■ WHAT THE TASK REQUIRES
Before you return the lines below, strip out any images and keep every word as written.

■ PROVIDED DATA
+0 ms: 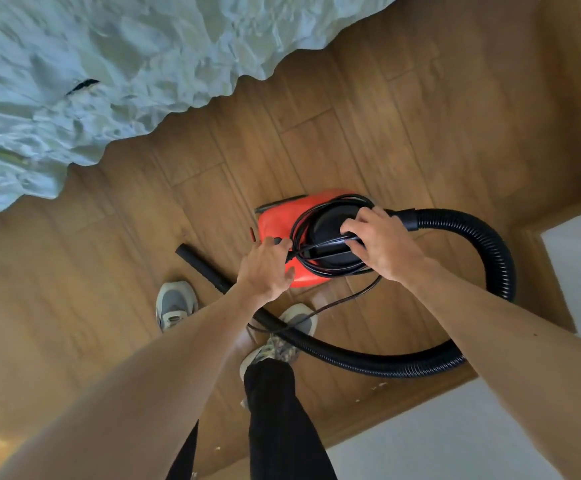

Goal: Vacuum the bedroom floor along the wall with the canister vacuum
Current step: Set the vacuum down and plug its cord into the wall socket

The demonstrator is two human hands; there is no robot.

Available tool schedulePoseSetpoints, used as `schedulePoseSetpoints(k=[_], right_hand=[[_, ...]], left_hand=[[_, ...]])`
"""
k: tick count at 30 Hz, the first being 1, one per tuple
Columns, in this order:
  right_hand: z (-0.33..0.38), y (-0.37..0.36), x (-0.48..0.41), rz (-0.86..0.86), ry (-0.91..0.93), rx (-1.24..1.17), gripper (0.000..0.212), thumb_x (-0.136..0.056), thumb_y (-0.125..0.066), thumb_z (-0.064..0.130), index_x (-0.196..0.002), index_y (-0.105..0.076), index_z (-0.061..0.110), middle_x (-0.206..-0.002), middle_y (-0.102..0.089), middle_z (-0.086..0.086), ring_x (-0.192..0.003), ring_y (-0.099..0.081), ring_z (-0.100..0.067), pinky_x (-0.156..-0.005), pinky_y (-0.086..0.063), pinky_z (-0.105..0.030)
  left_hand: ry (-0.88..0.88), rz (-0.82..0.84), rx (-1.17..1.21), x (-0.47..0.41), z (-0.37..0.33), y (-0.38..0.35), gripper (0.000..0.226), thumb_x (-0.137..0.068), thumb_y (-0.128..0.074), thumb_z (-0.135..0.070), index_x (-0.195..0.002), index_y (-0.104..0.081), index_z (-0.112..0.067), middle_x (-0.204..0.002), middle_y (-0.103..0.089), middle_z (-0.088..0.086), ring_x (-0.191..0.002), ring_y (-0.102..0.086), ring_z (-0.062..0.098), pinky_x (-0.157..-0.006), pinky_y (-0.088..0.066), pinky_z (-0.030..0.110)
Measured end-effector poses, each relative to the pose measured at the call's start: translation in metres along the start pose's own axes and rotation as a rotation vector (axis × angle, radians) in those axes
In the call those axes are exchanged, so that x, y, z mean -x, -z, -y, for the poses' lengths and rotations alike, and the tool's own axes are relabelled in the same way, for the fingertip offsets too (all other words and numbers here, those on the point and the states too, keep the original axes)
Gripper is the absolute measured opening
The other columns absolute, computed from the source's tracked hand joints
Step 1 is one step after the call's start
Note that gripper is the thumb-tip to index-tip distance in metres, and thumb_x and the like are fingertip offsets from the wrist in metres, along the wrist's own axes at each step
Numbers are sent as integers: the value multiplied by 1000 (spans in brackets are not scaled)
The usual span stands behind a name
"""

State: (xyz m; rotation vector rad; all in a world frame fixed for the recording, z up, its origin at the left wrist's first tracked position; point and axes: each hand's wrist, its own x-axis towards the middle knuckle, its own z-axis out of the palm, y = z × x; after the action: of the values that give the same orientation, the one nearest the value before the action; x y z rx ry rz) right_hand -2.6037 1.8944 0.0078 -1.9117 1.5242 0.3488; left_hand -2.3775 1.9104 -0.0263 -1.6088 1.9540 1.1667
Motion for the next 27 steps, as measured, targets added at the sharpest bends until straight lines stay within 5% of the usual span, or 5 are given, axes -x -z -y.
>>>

■ TASK RESPONSE
+0 ms: 

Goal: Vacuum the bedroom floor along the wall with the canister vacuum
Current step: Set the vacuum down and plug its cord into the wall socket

The demonstrator is two human hands; there is no robot.

Available tool schedulePoseSetpoints, used as `schedulePoseSetpoints(k=[_], right_hand=[[_, ...]], left_hand=[[_, ...]])`
"""
k: tick count at 30 Hz, the first being 1, one per tuple
Columns, in this order:
  right_hand: z (-0.33..0.38), y (-0.37..0.36), x (-0.48..0.41), rz (-0.86..0.86), ry (-0.91..0.93), rx (-1.24..1.17), gripper (0.000..0.212), thumb_x (-0.136..0.056), thumb_y (-0.125..0.066), thumb_z (-0.064..0.130), index_x (-0.196..0.002), index_y (-0.105..0.076), index_z (-0.061..0.110), middle_x (-0.206..-0.002), middle_y (-0.102..0.089), middle_z (-0.086..0.086), ring_x (-0.192..0.003), ring_y (-0.099..0.081), ring_z (-0.100..0.067), pinky_x (-0.156..-0.005), pinky_y (-0.086..0.063), pinky_z (-0.105..0.030)
  left_hand: ry (-0.88..0.88), rz (-0.82..0.84), rx (-1.17..1.21), x (-0.47..0.41), z (-0.37..0.33), y (-0.38..0.35), gripper (0.000..0.226), thumb_x (-0.137..0.068), thumb_y (-0.128..0.074), thumb_z (-0.135..0.070), index_x (-0.195..0.002), index_y (-0.104..0.081), index_z (-0.112..0.067), middle_x (-0.204..0.002), middle_y (-0.103..0.089), middle_z (-0.088..0.086), ring_x (-0.191..0.002), ring_y (-0.102..0.086), ring_z (-0.062..0.098), pinky_x (-0.157..-0.006), pinky_y (-0.088..0.066), pinky_z (-0.030..0.110)
Measured end-effector poses, each relative to the pose measured at the call's start: translation in metres along the start pose's own axes and rotation as a rotation vector (axis × angle, radians) in those axes
In the call those axes are exchanged, so that x, y, z mean -x, -z, -y, for the poses' lengths and rotations alike, and the tool's own axes are relabelled in the same way, for the fingertip offsets too (all other words and numbers here, those on the point and the states too, keep the original axes)
Gripper is the absolute measured opening
The other columns absolute, computed from the source's tracked hand joints
Step 1 is one step after the call's start
Note that gripper is the thumb-tip to index-tip distance in metres, and thumb_x and the like are fingertip offsets from the wrist in metres, along the wrist's own axes at each step
Numbers are sent as integers: the value multiplied by 1000 (spans in brackets are not scaled)
The usual span stands behind a name
"""

State: (xyz m; rotation vector rad; all in a world frame fixed for the recording, z up, its origin at the left wrist's first tracked position; point and axes: each hand's wrist, its own x-axis towards the middle knuckle, its own z-axis out of the palm, y = z × x; after the action: of the values that give the same orientation, the one nearest the value before the action; x y z rx ry rz) right_hand -2.6037 1.8944 0.0078 -1.9117 1.5242 0.3488; left_hand -2.3775 1.9104 -0.0263 -1.6088 1.9540 1.1667
Motion for the next 27 steps, as measured, targets added at the sharpest bends until straight lines stay within 5% of the usual span, or 5 are given, axes -x -z -y.
>>>

Work on the exercise is finished.